→ **EXERCISE OBJECTIVE**:
Retype, word for word, each line between the lines holding "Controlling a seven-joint" and "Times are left", inclusive, and leave the rest of the data alone.
:: DATA TO EXAMINE ::
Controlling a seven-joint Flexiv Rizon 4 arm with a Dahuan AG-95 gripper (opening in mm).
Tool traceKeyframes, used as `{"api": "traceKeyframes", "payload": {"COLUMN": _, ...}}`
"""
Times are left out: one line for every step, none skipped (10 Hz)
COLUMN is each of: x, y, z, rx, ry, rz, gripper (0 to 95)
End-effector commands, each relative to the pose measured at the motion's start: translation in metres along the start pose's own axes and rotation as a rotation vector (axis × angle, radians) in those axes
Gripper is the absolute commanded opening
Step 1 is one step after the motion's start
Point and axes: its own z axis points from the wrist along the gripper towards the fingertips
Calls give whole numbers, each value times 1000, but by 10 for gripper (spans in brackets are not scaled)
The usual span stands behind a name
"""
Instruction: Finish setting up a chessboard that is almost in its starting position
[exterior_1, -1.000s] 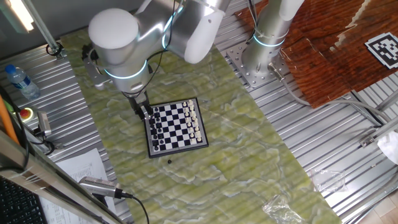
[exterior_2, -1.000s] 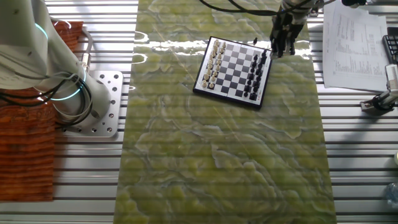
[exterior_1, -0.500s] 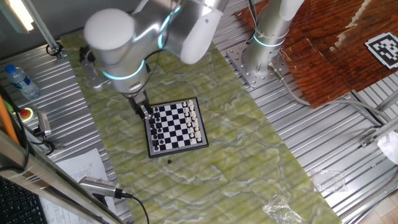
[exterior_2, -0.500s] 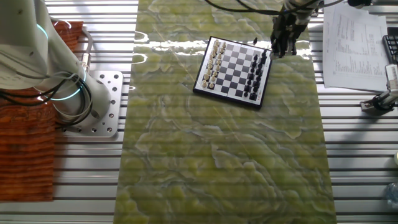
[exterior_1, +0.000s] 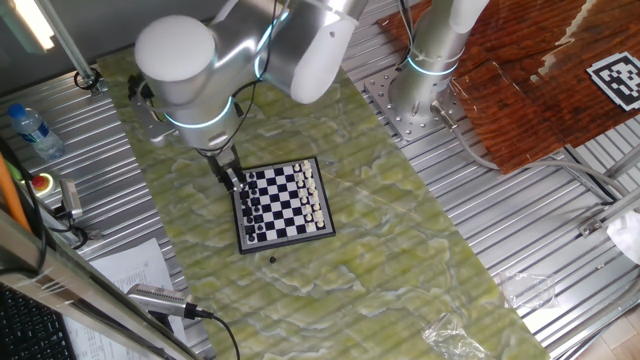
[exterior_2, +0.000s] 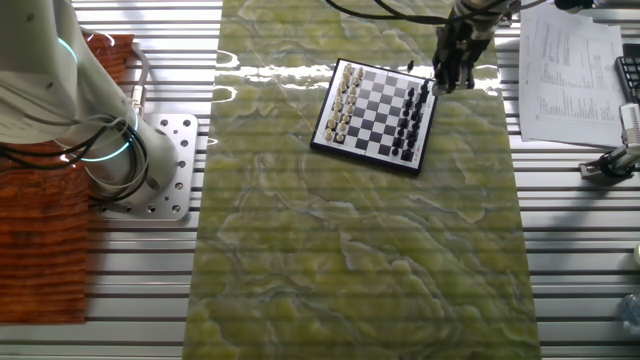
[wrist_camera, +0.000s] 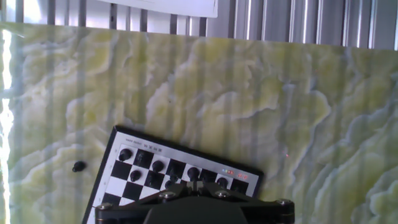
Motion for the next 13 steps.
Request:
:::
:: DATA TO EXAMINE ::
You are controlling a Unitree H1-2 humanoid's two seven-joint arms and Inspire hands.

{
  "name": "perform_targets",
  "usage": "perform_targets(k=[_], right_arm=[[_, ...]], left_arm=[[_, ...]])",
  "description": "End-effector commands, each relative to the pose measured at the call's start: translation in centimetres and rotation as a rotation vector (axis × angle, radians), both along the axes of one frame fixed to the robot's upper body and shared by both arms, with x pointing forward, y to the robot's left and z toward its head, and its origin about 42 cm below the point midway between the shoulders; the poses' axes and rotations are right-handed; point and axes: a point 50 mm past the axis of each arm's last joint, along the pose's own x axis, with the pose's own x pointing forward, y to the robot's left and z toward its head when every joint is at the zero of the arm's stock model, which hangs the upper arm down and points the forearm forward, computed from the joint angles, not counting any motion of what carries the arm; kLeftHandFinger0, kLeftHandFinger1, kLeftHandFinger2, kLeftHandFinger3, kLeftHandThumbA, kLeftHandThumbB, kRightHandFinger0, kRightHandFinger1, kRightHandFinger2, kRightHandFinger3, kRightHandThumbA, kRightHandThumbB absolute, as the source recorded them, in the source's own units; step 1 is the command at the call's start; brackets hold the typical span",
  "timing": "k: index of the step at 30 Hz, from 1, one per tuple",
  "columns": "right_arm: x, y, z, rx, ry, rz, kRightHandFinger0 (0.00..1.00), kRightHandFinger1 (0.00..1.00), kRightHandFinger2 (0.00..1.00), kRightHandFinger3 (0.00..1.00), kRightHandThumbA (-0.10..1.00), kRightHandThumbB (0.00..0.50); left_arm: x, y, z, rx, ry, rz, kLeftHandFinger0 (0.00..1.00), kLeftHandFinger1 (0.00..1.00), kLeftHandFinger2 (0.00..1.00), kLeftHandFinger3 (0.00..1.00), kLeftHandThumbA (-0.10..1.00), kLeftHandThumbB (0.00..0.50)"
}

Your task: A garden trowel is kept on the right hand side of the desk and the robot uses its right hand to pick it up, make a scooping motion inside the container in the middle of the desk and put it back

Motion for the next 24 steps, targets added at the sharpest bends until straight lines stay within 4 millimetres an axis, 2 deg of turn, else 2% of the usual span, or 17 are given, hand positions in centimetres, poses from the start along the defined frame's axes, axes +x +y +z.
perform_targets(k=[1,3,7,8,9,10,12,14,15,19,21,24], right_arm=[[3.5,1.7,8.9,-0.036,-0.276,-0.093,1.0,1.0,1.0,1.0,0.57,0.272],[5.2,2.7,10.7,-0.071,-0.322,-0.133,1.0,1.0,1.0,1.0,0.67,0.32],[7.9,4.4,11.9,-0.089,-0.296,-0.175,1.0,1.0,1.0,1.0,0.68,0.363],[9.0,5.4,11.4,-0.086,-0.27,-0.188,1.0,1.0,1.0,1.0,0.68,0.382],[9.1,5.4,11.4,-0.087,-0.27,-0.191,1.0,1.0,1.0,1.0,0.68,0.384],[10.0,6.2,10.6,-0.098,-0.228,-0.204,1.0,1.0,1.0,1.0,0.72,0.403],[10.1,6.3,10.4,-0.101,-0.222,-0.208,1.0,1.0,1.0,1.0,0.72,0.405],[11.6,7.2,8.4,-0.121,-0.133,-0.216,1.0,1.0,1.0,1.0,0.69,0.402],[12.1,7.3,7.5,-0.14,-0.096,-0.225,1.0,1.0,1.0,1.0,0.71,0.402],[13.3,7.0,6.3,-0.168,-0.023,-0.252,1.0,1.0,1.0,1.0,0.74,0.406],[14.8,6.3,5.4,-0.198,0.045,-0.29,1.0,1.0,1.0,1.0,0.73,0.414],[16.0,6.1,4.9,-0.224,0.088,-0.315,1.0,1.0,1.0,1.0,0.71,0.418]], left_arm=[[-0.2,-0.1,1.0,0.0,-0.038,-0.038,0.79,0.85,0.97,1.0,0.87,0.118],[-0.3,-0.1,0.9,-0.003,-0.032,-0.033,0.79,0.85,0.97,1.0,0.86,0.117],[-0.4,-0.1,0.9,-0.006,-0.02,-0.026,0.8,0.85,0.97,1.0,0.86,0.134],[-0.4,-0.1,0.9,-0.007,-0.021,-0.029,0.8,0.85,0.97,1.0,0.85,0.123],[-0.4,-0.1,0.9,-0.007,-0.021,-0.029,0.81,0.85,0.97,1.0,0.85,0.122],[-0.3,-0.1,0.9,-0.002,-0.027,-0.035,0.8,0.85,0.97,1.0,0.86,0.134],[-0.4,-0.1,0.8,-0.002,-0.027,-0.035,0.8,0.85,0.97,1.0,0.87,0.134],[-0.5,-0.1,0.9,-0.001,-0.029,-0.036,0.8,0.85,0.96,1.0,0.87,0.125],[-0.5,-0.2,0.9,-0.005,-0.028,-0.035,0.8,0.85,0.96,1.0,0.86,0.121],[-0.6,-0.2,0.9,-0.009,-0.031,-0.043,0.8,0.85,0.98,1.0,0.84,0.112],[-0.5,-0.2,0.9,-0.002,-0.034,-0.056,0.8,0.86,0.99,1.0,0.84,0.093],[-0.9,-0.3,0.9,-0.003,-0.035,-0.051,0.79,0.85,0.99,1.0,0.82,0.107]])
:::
→ **RESPONSE TO THE EXERCISE**:
Controlling a seven-joint Flexiv Rizon 4 arm with a Dahuan AG-95 gripper (opening in mm).
Tool traceKeyframes, used as `{"api": "traceKeyframes", "payload": {"COLUMN": _, ...}}`
"""
Times are left out: one line for every step, none skipped (10 Hz)

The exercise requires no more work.